Combo-Box by Wesley Vollmar \cite{vollmar-combo-box} was the first
implementation of the idea of storing encrypted shards of a file on
storage provided different file storage providers and depending on the
file storage provider's client to sync shards to their respective data
store. Differences between Vollmar's Combo-Box and combox are
enumerated below:

\begin{description}
\item[Platform] Combo-Box runs on Microsoft Windows, whereas combox
  runs on GNU/Linux and OS X and is not compatible with Microsoft
  Windows as of version 0.2.3.
\item[File splitting] Combo-Box splits a file into shards based on the
  space available on each node directory \cite{vollmar-combo-box},
  while combox is not yet cognizant about space left on each node
  directory and splits the file into $N$ equal shards, where $N$ is
  equal to the number of node directories.
\item[User Interface] Combo-Box is a graphical application while
  combox is mostly a command-line program. combox's configuration
  wizard has a graphical interface. The configuration wizard has a
  command-line interface too for users who like TUI.
\item[Database] Combo-Box uses a traditional SQL database with two
  tables to keep track of files' shards, files' hash, files' last
  ``sync time'' and for ``security and stability'' uses stored
  procedures that retrieve/store information in the database
  \cite{vollmar-combo-box}.

  combox on the other hand uses a key-value data store to track the
  files stored in the combox directory using the pickleDB library
  \cite{pylib:pickledb}. The key-value data store is a JSON file and
  all access to this data store is done through an instance of
  \verb+combox.silo.ComboxSilo+ class
  \footnote{https://git.ricketyspace.net/combox/tree/combox/silo.py?id=fb7fdd218\#n29}
  which ensures that only one thread can read from or write to the
  data store at any time through a lock (\verb+threading.Lock+). In
  the data store, combox keeps track of the hashes of all the files
  stored in the combox directory; the data store also contains
  dictionaries that track number of shards which have been
  create/moved/modified/deleted on another computer.
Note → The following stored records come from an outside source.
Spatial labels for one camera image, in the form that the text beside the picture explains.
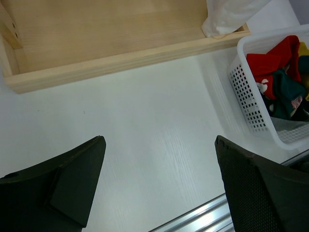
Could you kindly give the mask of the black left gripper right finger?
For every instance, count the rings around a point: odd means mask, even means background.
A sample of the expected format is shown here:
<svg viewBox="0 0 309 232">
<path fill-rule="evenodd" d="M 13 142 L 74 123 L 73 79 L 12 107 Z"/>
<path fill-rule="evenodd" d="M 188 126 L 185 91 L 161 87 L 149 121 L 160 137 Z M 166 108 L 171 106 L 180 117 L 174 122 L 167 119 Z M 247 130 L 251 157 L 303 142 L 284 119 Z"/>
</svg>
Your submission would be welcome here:
<svg viewBox="0 0 309 232">
<path fill-rule="evenodd" d="M 215 150 L 237 232 L 309 230 L 309 157 L 283 165 L 223 136 Z"/>
</svg>

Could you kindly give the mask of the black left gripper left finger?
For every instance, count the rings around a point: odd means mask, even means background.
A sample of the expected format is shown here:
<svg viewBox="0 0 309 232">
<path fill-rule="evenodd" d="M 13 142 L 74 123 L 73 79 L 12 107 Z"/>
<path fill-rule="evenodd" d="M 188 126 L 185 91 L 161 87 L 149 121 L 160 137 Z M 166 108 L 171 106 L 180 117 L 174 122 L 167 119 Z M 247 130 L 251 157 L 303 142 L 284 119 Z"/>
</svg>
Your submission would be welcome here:
<svg viewBox="0 0 309 232">
<path fill-rule="evenodd" d="M 87 226 L 106 141 L 76 148 L 0 179 L 2 232 L 80 232 Z"/>
</svg>

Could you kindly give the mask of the red sock with pompom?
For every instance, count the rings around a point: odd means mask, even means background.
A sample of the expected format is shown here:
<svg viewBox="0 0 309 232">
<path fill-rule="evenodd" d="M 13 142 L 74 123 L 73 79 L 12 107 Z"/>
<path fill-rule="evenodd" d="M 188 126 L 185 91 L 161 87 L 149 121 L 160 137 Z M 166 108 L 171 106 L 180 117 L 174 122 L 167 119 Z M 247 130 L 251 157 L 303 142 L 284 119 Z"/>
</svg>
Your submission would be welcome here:
<svg viewBox="0 0 309 232">
<path fill-rule="evenodd" d="M 254 77 L 259 91 L 270 100 L 275 100 L 276 96 L 273 90 L 273 75 L 259 75 Z"/>
<path fill-rule="evenodd" d="M 299 47 L 299 38 L 295 35 L 289 35 L 266 54 L 248 54 L 246 59 L 255 81 L 261 83 L 264 77 L 270 81 L 273 72 L 287 68 L 287 75 L 300 83 L 301 77 L 298 71 Z"/>
</svg>

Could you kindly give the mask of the red green christmas sock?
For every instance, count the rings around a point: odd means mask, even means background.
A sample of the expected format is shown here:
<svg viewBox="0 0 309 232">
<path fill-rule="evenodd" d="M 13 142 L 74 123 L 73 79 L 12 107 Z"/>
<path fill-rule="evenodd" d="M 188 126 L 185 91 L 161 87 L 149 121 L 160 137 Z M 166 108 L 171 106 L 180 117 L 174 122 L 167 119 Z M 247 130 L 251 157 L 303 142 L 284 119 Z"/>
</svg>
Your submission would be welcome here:
<svg viewBox="0 0 309 232">
<path fill-rule="evenodd" d="M 291 121 L 309 121 L 309 102 L 301 97 L 296 99 L 296 102 L 288 102 L 280 99 L 271 100 L 265 95 L 261 96 L 271 117 Z"/>
</svg>

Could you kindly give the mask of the dark green sock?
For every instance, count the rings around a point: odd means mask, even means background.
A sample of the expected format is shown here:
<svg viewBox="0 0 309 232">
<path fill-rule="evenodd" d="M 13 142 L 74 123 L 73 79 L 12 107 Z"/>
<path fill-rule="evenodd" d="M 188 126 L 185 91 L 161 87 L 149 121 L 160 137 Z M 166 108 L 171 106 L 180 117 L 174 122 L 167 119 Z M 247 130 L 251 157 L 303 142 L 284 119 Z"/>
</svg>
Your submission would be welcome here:
<svg viewBox="0 0 309 232">
<path fill-rule="evenodd" d="M 287 73 L 279 69 L 273 73 L 274 92 L 277 99 L 288 102 L 296 102 L 298 98 L 304 98 L 306 90 L 298 82 L 294 81 Z"/>
</svg>

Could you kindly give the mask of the yellow sock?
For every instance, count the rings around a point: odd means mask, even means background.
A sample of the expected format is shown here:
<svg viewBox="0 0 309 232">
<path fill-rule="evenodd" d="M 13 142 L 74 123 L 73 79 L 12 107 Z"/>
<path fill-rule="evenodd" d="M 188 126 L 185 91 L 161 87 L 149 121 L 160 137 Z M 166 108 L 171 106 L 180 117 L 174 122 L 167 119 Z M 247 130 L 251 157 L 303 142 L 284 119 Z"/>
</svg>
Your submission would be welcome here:
<svg viewBox="0 0 309 232">
<path fill-rule="evenodd" d="M 298 49 L 299 61 L 298 71 L 301 77 L 301 83 L 306 89 L 305 99 L 309 100 L 309 49 L 304 42 L 300 42 Z"/>
</svg>
\item[Installation] Combo-Box uses the proprietary InstallShield
  \cite{nonfree-installshield} to install the program, setup shortcuts
  and registry settings \cite{vollmar-combo-box}.

  combox is a python package, it can either be installed through
  python's package manager (\verb+pip+ \cite{py:pip}) with
  \verb+pip install combox+ or it can be installed from the source
  with the standard \verb+python setup.py install+.
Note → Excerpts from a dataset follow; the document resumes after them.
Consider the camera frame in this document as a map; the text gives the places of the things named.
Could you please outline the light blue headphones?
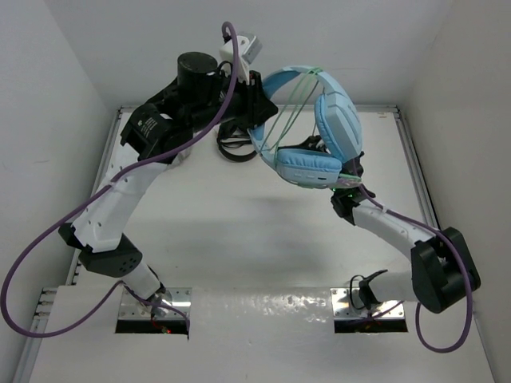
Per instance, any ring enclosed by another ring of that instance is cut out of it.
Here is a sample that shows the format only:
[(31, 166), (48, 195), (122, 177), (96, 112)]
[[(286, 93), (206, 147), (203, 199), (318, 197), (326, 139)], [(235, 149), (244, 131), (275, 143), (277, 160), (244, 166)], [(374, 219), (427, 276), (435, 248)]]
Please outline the light blue headphones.
[[(263, 80), (263, 90), (270, 99), (288, 82), (302, 76), (304, 80), (314, 81), (323, 87), (315, 101), (315, 124), (311, 136), (320, 135), (329, 151), (344, 164), (355, 161), (362, 155), (362, 125), (357, 109), (344, 88), (327, 72), (318, 67), (294, 65), (284, 67)], [(276, 142), (273, 146), (267, 143), (268, 135), (262, 124), (248, 131), (250, 140), (261, 157), (277, 175), (301, 188), (295, 182), (295, 147), (281, 146)]]

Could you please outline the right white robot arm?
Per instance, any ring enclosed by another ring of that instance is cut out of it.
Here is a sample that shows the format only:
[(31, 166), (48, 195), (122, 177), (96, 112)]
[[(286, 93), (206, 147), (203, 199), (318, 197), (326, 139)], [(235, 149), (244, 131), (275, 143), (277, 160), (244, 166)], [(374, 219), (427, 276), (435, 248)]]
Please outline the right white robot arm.
[(334, 188), (331, 204), (339, 218), (378, 236), (410, 263), (407, 272), (383, 269), (362, 276), (351, 300), (357, 309), (370, 310), (393, 298), (417, 302), (439, 314), (462, 299), (471, 302), (473, 292), (481, 287), (481, 277), (459, 230), (448, 227), (438, 231), (385, 209), (363, 186)]

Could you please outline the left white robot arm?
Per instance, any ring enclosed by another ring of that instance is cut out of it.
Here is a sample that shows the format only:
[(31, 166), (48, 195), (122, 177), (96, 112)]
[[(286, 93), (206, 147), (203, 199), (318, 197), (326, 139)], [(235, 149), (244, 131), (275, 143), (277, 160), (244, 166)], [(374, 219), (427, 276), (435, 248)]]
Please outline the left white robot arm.
[(125, 235), (125, 226), (149, 186), (181, 160), (200, 136), (218, 124), (254, 128), (277, 112), (263, 93), (252, 57), (227, 49), (220, 58), (182, 53), (176, 78), (131, 114), (120, 147), (97, 190), (98, 197), (59, 235), (80, 251), (89, 272), (124, 282), (152, 301), (163, 284)]
\item[Configuration] Combo-Box saves its configuration inside the
  Combo-Box directory and this configuration is shared by all
  computers on which the user chooses to run Combo-Box, by virtue of
  this, the file providers' directories and the Combo-Box directory
  must be in the same locations on all the computers.
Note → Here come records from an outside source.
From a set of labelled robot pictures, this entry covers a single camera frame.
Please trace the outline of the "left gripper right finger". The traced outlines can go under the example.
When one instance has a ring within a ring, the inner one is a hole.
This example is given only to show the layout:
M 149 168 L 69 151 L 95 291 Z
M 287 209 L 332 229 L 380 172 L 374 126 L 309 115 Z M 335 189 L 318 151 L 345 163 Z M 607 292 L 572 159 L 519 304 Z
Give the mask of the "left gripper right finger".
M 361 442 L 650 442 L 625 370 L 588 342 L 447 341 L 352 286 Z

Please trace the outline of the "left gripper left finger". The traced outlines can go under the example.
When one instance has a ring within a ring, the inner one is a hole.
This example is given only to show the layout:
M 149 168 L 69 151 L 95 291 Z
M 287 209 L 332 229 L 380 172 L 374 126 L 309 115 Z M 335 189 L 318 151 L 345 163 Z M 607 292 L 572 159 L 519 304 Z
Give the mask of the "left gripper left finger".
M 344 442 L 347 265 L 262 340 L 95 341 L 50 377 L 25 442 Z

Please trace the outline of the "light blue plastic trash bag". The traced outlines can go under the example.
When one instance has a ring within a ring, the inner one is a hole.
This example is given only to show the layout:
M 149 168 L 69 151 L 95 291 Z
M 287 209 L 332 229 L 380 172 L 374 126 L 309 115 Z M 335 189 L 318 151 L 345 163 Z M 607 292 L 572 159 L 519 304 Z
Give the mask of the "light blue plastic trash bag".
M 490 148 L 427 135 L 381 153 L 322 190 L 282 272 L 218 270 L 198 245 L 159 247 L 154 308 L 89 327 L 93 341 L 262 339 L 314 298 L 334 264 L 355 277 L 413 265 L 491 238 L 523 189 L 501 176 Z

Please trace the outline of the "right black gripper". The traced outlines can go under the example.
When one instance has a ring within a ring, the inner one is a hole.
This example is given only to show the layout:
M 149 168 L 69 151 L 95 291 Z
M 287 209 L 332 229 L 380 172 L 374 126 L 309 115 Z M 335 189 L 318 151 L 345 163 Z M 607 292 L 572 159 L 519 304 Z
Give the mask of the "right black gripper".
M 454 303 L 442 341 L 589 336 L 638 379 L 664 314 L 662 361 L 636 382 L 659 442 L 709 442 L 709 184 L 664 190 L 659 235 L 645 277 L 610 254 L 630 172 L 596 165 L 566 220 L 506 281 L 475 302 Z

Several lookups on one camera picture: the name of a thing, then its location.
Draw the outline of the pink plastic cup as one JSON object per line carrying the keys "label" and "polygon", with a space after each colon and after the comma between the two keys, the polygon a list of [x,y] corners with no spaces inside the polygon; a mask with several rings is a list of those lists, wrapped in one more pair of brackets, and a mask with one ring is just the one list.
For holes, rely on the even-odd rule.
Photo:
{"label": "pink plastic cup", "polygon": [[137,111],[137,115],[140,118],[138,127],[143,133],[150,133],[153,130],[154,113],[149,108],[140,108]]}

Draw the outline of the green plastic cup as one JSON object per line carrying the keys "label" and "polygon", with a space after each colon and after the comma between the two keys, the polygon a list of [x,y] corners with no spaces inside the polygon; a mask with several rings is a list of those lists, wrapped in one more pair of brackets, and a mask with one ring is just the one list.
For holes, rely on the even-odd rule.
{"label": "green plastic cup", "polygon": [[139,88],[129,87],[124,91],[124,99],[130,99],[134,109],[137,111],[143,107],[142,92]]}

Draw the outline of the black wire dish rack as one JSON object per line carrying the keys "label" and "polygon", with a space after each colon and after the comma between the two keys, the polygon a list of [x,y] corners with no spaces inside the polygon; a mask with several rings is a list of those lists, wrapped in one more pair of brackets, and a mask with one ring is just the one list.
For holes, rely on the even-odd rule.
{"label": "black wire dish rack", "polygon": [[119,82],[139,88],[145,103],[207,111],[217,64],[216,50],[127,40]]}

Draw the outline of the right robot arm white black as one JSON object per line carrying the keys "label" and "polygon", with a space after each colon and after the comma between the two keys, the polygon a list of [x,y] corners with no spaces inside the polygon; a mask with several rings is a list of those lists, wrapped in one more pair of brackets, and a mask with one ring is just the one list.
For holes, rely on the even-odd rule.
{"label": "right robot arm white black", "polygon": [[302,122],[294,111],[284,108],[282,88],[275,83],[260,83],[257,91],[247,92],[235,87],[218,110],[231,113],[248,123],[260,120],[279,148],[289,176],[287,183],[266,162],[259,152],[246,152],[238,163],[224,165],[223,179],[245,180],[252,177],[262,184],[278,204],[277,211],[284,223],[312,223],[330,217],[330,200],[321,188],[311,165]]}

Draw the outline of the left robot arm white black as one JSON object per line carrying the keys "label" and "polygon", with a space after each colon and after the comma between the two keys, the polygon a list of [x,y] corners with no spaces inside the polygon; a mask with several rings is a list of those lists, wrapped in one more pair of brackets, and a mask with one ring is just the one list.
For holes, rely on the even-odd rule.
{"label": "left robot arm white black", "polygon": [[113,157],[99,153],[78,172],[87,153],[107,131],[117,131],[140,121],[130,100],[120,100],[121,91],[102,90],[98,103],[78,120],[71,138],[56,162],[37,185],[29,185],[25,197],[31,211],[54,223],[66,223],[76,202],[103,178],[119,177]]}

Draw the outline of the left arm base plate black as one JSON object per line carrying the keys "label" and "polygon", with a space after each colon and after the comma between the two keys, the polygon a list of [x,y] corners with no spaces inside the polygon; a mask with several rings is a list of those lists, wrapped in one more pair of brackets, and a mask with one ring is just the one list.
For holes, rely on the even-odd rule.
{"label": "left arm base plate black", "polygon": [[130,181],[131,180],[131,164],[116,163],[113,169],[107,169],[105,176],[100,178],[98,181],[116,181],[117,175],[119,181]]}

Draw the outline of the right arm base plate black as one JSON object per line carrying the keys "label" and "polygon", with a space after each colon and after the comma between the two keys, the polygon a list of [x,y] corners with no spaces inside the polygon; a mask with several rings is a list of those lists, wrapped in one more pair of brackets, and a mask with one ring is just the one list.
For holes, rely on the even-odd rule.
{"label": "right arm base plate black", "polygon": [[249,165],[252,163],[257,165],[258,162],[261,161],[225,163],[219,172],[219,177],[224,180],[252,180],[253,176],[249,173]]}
  combox stores its configuration at
  \verb+$HOME/.combox/config.yaml+. The configuration file is not
  shared on computers on which the user runs combox. This makes it
  possible to keep the combox directory and the directories of the
  file storage providers' (node directories) in different locations on
  each computer. The configuration file is a YAML file and can be
  directly edited by the user if they wish to.
\end{description}

\section{Using combox}\label{1-sec-using-cb}

Installing and running combox is relatively easy for Unix users:

\begin{verbatim}
   $ pip install combox
   $ combox
\end{verbatim}

For detailed information on installing combox, see \\
https://ricketyspace.net/combox/setup/.

\subsection{Caveats}

combox is extremely event-driven and depends on filesystem events to
do the correct action when a file is created/modified/moved/deleted,
so the user must make sure to start combox before starting the file
storage providers' client programs that sync encrypted shards to the
respective node directories. On GNU/Linux distributions this can be
automated through the distribution's start-up system (most GNU/Linux
distributions seem to use \verb+systemd+ \cite{website:systemd}).